Data from the 4 panic attacks during which the inhaler is used as panic treatment are recorded in the PED and transmitted to a central data storage site. The data is analyzed after each patient records 4 panic attacks, or after 8 weeks passes from the time the patient received the inhalers. For each patient, the following analyzed data is obtained: the mean duration of panic, the mean panic severity at 3, 6, 9, 12, 15, 18, 24, 30, 36, 42, 48, and 54 minutes following use of the inhaler, and the mean peak panic severity. Similar analyzed data are also obtained for each treatment group.

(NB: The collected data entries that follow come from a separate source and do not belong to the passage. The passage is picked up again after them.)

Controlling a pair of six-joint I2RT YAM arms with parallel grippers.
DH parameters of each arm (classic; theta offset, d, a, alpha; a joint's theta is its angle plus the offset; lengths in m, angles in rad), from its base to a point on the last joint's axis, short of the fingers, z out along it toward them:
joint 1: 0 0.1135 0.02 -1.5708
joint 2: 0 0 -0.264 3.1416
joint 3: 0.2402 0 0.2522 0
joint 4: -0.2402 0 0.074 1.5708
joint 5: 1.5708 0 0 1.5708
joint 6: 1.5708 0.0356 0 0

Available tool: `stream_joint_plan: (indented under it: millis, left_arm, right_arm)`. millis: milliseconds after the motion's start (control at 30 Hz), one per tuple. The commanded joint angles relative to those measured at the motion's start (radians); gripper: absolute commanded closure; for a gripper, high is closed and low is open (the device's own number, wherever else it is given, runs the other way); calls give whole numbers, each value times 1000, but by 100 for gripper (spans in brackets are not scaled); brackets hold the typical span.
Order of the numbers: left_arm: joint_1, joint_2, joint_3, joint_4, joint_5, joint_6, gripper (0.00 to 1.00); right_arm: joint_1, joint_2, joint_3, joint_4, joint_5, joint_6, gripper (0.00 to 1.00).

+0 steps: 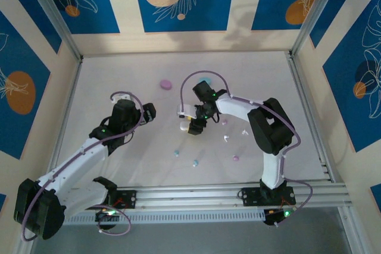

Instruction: Insert the wireless bluetooth earbuds into the charging case

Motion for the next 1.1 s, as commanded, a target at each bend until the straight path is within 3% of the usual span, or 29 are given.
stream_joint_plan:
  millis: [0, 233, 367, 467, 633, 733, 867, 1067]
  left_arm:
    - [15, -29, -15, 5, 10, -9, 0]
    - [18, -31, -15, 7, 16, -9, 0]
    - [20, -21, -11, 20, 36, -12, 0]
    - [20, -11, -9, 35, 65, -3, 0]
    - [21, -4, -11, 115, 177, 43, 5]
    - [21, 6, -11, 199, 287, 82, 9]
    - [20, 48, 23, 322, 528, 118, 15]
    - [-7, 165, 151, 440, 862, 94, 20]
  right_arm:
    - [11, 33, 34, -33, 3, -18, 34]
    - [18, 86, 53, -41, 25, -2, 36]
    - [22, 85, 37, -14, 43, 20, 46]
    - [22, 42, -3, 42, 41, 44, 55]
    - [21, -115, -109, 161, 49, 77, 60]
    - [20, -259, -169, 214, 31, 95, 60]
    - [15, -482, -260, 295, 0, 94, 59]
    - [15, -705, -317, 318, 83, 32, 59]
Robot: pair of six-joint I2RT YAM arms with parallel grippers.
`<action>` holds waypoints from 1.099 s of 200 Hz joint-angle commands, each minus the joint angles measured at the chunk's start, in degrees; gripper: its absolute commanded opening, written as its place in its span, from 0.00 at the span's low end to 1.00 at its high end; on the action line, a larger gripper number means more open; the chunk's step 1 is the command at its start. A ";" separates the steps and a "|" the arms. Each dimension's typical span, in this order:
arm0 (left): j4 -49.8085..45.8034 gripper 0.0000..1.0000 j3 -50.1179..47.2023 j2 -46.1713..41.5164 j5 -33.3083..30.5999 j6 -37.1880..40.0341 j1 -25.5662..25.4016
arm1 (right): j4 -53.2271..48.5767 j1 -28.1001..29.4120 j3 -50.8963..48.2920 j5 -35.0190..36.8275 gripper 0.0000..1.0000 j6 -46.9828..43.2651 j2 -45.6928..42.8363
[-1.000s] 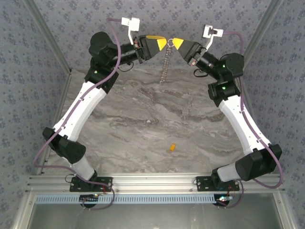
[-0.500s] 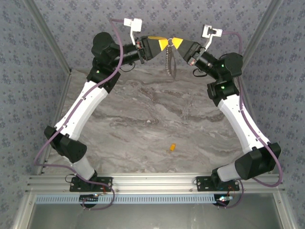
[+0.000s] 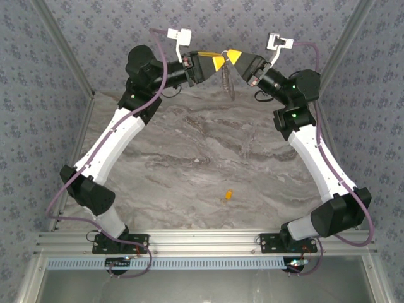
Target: Put the keys on the keyring
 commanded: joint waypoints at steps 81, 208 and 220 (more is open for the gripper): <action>4.31 0.30 0.48 0.57 -1.07 -1.58 0.12 | 3.56 0.57 0.62 0.50 0.00 1.56 1.11; -15.66 0.00 12.11 2.91 6.73 14.00 0.30 | 1.12 -4.45 -2.37 -1.62 0.30 2.37 -2.59; -22.05 0.00 15.70 3.75 7.89 18.69 0.31 | -0.16 -5.07 -2.20 -2.93 0.33 1.84 -3.27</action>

Typical results are as follows: the mean duration of panic is 30 minutes in patients receiving the placebo inhaler, 20 minutes in patients receiving alprazolam 0.25 mg, and 10 minutes in patients receiving alprazolam 0.5 mg. The mean panic severity at 12 minutes is 5 out of 10 in the patients receiving the placebo inhaler, 3 out of 10 in patients receiving alprazolam 0.25 mg, and 1.5 out of 10 in patients receiving alprazolam 0.5 mg. The mean peak panic severity is 7 in patients receiving the placebo inhaler, 6 in patients receiving alprazolam 0.25 mg, and 6 in patients receiving alprazolam 0.5 mg.
While the present invention has been described with reference to one or more particular variations, those skilled in the art will recognize that many changes may be made hereto without departing from the spirit and scope of the methods herein described and claimed.